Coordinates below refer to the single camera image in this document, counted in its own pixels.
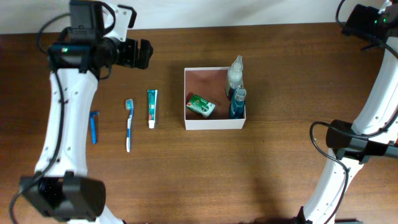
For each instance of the white cardboard box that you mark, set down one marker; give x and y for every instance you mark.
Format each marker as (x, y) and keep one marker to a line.
(208, 83)

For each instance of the blue disposable razor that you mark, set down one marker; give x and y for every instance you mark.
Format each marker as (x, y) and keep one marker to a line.
(93, 126)

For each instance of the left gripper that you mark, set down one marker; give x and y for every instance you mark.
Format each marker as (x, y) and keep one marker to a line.
(132, 47)

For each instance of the green soap packet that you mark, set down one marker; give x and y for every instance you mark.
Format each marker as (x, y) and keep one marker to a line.
(200, 106)

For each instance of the green toothpaste tube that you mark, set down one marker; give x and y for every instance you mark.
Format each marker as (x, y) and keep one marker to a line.
(152, 103)

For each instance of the blue mouthwash bottle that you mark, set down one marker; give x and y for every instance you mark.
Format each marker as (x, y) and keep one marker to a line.
(238, 100)

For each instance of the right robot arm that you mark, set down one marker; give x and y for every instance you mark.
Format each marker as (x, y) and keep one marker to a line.
(374, 132)

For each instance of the clear purple spray bottle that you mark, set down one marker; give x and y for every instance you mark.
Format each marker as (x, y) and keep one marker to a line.
(234, 77)

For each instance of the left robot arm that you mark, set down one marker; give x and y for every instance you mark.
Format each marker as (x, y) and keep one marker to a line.
(95, 39)

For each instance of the blue white toothbrush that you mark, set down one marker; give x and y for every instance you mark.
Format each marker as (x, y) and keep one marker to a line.
(130, 107)
--------------------------------------------------
■ WORK TO BE COMPLETED:
In the copy, include each entry exactly as written and none of the pictures.

■ EXERCISE OUTPUT:
Coordinates below refer to the single camera image in this document, counted in its own pixels.
For each instance of the white cardboard box that you mark, set down one marker; give x and y for every instance you mark.
Format each marker as (x, y) and keep one marker to a line.
(208, 83)

For each instance of the blue disposable razor that you mark, set down one marker; give x and y for every instance you mark.
Format each marker as (x, y) and keep one marker to a line.
(93, 126)

For each instance of the left gripper that you mark, set down one marker; give x and y for every instance you mark.
Format each marker as (x, y) and keep one marker to a line.
(132, 47)

For each instance of the green soap packet that you mark, set down one marker; give x and y for every instance you mark.
Format each marker as (x, y) and keep one marker to a line.
(200, 106)

For each instance of the green toothpaste tube that you mark, set down one marker; give x and y for every instance you mark.
Format each marker as (x, y) and keep one marker to a line.
(152, 103)

For each instance of the blue mouthwash bottle that you mark, set down one marker; give x and y for every instance you mark.
Format each marker as (x, y) and keep one marker to a line.
(238, 100)

For each instance of the right robot arm that you mark, set down one marker; give x and y for every instance you mark.
Format each marker as (x, y) and keep one marker to a line.
(374, 132)

For each instance of the clear purple spray bottle that you mark, set down one marker; give x and y for every instance you mark.
Format each marker as (x, y) and keep one marker to a line.
(234, 77)

For each instance of the left robot arm that you mark, set down one marker; give x and y for every instance you mark.
Format each marker as (x, y) and keep one marker to a line.
(95, 39)

For each instance of the blue white toothbrush that you mark, set down one marker; give x and y for every instance you mark.
Format each marker as (x, y) and keep one marker to a line.
(130, 107)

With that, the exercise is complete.